- IATA: none; ICAO: none;

Summary
- Airport type: Public
- Serves: Bokoro
- Elevation AMSL: 1,080 ft / 329 m
- Coordinates: 2°53′05″S 18°21′10″E﻿ / ﻿2.88472°S 18.35278°E

Map
- Bokoro Location of the airport in Democratic Republic of the Congo

Runways
| Direction | Length |  | Surface |
| m | ft |
| 11/29 | 1,110 | 3,640 | Dirt |
- Sources: Google Maps

= Bokoro Airport (Democratic Republic of the Congo) =

Bokoro Airport is an airport serving the city of Bokoro in Mai-Ndombe Province, Democratic Republic of the Congo. The province of Mai-Ndombe is one of three regions the former province of Bandundu has been divided into.

==Trivia==

Officially, Bokoro Airport does not have an ICAO-Code. However, the code FZBC is attributed to Bikoro Airport, allegedly serving the town of Bikoro. Bikoro never had an airport as various old maps and aeronautical charts confirm. It is instead served by the airfield of Yembe-Moke (FZEM) located 7 miles north-east of the town.
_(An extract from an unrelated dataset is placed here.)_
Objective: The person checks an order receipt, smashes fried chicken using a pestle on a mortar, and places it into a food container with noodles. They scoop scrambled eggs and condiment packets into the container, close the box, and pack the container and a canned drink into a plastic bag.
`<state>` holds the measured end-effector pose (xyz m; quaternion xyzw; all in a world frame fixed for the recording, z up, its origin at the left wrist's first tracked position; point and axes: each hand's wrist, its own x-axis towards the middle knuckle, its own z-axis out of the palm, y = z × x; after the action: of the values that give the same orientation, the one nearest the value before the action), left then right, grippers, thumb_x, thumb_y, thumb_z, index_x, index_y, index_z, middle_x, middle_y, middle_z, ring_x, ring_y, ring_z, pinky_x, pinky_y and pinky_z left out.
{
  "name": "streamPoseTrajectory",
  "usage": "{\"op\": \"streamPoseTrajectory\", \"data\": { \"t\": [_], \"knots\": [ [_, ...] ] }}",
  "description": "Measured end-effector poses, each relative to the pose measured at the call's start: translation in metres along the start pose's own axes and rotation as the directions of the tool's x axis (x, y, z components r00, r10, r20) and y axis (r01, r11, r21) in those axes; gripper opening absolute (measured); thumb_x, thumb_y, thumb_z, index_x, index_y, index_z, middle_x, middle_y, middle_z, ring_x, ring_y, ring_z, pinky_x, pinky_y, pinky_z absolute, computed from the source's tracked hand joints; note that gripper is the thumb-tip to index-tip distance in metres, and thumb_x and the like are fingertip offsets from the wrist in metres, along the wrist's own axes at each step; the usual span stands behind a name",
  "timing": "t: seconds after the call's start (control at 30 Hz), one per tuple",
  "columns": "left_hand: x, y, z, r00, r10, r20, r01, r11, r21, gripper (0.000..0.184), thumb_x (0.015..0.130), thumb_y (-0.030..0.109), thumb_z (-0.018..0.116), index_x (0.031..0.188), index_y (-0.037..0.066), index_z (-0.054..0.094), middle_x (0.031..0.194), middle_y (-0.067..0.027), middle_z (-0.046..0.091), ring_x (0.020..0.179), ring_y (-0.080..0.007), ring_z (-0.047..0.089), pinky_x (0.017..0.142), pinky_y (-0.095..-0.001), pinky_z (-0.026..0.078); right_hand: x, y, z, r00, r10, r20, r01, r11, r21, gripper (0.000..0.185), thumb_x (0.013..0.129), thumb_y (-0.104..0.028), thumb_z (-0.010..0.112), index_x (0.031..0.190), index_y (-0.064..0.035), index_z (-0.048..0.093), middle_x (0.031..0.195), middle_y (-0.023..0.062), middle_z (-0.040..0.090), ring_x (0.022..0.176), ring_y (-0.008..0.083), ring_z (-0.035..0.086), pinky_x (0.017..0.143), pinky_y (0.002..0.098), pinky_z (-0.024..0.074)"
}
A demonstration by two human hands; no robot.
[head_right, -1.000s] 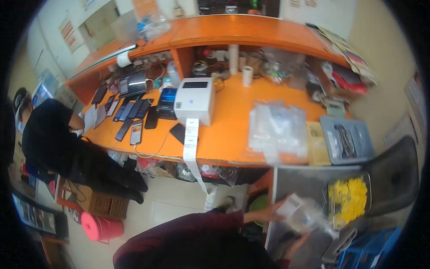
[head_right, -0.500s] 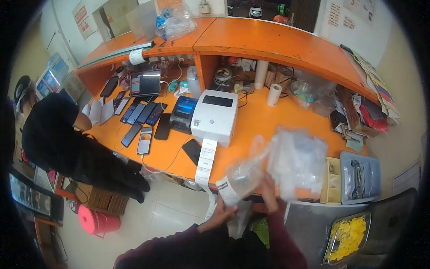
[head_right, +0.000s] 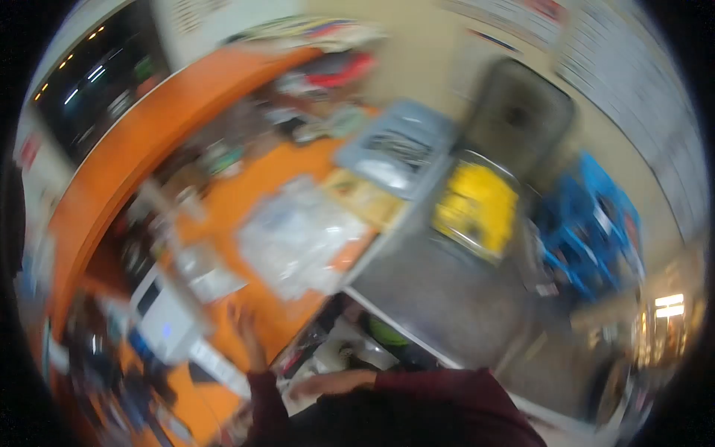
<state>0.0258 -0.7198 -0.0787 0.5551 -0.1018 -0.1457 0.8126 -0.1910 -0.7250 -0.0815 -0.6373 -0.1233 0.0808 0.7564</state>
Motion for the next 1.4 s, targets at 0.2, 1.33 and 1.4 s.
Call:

Additionally, the third letter "B" in the code indicates that the airport is located the former province of Bandundu. Bikoro is located in the former province of Equateur. It is therefore assumed that FZBC is actually the ICAO code intended for Bokoro airport that has been wrongly assigned due to a spelling error.